El equilibrio femenino en la familia Al Thani: Moza y Jawaher
Ahora, tras la muerte de su marido, comienza para ella una etapa distinta, vital y profesional, en la que su presencia pública adquiere un sentido renovado. Lo que ha hecho inmediatamente después del duelo no es ocupar un espacio ceremonial, sino retomar la agenda que ha definido su papel durante décadas. En las últimas semanas, Moza ha reaparecido al frente de iniciativas educativas, programas de excelencia académica y actos de cohesión social, confirmando que sigue siendo la principal figura educativa del país y la voz moral que promueve valores cívicos entre la juventud.
A la vez, ha reforzado su perfil internacional en debates sobre ética tecnológica, liderazgo humanista y el papel de la mujer musulmana en la investigación contemporánea, consolidándose como una presencia global en foros donde Catar proyecta su identidad. Esta actividad, sostenida y estratégica, confirma que Moza no solo mantiene su protagonismo institucional, sino que lo incrementa en un momento en el que el país busca continuidad, estabilidad y una narrativa clara tras la desaparición del emir padre.

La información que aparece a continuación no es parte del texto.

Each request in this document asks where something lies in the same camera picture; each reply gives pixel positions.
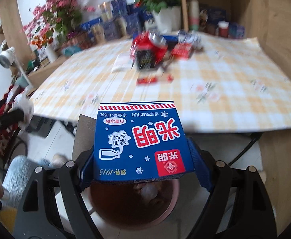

En este nuevo escenario, la jequesa Moza se mueve con la serenidad de quien conoce la dimensión histórica del momento. Mientras ella es sin duda la figura femenina de la narrativa nacional y la que define la proyección internacional de Catar, la esposa del actual emir, Sheikha Jawaher bint Hamad bin Suhaim Al Thani, mantiene un perfil discreto y estrictamente protocolario, centrado en actos familiares y representaciones puntuales. Esa diferencia no implica ausencia, sino una distribución clara de roles: Jawaher acompaña la institucionalidad del emirato, pero es Moza quien sostiene la narrativa, el legado y la ambición intelectual del país en un momento en el que Catar necesita una figura capaz de unir pasado, presente y futuro sin alterar el equilibrio interno de la familia Al Thani.